Coordinación federal y dirección interina

El decreto designa al Ministerio de Seguridad Nacional como autoridad de aplicación, facultándolo a integrar los datos de registros provinciales y de la Ciudad Autónoma de Buenos Aires bajo convenios de reciprocidad. Esta coordinación federal es considerada clave para unificar criterios y mejorar la eficacia del sistema.

En tanto, hasta que se realice el concurso público previsto en la Ley 27.759, el Poder Ejecutivo podrá designar un Director Interino del Registro, con requisitos de especialización en genética forense y experiencia comprobada. El futuro titular será designado tras un concurso de oposición y antecedentes, supervisado por la Comisión Nacional de Huellas Genéticas.

La reglamentación refuerza la política de prevención y persecución penal mediante la ciencia forense, en un contexto donde el avance tecnológico multiplica las posibilidades de identificación criminal. A la vez, plantea un desafío en materia de protección de datos personales, ya que involucra información altamente sensible.

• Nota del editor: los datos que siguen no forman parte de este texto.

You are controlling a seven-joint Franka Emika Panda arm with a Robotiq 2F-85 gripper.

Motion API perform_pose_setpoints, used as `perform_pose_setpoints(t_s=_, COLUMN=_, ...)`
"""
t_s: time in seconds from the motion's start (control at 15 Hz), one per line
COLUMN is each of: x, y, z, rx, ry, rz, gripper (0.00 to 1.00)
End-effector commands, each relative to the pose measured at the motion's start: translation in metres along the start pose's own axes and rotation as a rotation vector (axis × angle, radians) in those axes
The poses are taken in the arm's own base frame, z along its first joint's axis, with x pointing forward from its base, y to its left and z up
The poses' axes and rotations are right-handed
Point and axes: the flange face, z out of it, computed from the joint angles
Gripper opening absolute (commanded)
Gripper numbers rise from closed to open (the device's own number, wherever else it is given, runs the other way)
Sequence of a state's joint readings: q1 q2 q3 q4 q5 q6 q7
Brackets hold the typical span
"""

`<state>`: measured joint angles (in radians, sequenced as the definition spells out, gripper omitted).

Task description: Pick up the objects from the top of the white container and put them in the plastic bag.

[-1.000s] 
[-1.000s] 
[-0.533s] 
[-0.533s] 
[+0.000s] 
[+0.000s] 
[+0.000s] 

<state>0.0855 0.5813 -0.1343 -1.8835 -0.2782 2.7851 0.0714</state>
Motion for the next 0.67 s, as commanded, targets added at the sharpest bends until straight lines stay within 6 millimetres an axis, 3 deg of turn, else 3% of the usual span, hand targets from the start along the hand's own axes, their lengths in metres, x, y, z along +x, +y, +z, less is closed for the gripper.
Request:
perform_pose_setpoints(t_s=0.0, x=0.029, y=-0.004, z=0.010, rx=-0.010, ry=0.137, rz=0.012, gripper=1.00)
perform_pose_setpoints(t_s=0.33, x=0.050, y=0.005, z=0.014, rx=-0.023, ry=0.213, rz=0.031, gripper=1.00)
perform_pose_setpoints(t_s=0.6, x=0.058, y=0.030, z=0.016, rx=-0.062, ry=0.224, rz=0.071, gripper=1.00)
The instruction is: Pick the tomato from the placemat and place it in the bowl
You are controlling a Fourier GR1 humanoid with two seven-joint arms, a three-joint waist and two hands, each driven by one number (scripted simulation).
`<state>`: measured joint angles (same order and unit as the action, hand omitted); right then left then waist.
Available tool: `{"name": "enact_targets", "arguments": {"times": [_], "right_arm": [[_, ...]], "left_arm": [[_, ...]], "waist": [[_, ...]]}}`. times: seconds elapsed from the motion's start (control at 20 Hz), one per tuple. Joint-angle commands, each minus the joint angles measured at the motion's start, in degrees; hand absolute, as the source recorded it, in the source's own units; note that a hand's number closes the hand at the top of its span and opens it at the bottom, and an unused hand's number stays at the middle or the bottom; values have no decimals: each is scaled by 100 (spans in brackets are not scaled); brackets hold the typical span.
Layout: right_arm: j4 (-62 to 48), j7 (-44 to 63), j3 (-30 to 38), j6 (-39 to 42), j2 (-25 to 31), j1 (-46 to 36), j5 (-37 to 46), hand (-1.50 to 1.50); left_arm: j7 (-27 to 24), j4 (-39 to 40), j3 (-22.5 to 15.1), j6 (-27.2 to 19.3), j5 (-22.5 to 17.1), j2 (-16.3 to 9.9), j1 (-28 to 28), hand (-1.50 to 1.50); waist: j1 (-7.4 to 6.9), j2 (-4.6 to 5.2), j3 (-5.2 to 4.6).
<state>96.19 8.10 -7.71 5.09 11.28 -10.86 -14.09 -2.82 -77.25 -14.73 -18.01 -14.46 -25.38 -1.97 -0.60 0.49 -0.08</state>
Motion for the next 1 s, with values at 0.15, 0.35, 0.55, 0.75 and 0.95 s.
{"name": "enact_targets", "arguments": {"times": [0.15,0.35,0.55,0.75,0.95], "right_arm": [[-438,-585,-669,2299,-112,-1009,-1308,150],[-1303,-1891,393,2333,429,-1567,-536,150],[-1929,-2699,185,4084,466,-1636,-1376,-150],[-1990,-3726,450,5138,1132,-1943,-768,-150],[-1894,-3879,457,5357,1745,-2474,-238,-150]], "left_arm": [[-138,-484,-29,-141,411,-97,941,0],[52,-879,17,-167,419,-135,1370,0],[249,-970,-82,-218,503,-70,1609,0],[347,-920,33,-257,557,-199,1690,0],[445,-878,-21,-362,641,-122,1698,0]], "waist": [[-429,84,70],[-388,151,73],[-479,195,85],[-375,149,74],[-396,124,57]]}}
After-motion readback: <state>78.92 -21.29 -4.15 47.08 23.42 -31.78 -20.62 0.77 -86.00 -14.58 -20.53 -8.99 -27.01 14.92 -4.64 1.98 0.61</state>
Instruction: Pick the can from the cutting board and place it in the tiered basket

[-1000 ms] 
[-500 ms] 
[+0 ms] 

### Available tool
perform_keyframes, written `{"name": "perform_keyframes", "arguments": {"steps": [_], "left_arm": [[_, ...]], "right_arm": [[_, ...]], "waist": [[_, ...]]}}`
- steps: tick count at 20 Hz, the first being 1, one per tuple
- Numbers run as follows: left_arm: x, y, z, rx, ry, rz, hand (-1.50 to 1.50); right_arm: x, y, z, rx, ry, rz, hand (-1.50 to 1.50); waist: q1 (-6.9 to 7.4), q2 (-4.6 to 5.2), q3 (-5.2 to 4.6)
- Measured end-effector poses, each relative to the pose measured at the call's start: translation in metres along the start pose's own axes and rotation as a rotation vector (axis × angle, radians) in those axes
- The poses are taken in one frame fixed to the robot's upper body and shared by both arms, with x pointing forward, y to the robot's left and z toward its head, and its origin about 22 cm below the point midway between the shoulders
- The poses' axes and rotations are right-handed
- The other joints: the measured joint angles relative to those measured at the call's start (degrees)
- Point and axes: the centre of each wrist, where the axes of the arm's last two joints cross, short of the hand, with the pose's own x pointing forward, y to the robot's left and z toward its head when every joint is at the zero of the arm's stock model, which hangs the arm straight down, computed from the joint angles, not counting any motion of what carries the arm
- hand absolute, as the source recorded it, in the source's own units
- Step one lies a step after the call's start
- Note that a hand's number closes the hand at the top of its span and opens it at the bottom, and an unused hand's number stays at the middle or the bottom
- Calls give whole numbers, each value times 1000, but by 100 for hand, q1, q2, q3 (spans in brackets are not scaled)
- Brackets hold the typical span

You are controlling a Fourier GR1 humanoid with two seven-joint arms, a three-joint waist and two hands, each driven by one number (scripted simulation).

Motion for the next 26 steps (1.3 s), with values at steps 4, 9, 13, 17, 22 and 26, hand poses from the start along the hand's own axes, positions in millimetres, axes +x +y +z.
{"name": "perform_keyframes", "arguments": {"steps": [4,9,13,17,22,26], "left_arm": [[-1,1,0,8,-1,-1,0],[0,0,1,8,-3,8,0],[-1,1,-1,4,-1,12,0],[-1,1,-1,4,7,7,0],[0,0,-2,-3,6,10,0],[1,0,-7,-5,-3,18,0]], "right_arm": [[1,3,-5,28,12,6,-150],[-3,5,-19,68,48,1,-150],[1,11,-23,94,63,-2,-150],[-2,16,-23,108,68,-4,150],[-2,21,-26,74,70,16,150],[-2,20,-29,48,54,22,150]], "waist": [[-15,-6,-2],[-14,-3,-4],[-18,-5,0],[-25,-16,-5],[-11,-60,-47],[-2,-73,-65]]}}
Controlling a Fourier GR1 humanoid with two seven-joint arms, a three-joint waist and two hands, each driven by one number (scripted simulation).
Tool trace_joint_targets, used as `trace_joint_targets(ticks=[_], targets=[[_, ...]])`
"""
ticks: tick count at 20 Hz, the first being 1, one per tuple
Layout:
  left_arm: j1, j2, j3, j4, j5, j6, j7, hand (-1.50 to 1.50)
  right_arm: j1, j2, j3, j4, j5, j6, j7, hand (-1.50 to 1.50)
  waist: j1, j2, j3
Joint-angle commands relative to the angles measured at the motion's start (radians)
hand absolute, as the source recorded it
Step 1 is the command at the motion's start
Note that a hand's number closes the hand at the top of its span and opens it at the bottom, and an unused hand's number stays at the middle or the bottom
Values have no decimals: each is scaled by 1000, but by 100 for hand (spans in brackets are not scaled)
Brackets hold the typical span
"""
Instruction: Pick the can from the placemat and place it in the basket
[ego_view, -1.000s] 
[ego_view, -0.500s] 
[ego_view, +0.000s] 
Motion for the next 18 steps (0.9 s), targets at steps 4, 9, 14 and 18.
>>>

Entre los sectores más directamente afectados se encuentran el Poder Judicial, el Ministerio Público, las fuerzas de seguridad y los laboratorios forenses acreditados. También tendrá repercusión en las provincias, que deberán adecuar sus registros locales para garantizar interoperabilidad.

En lo institucional, la medida busca evitar la impunidad y reducir la revictimización en casos de delitos graves, además de mejorar la trazabilidad de investigaciones abiertas y la identificación de personas desaparecidas.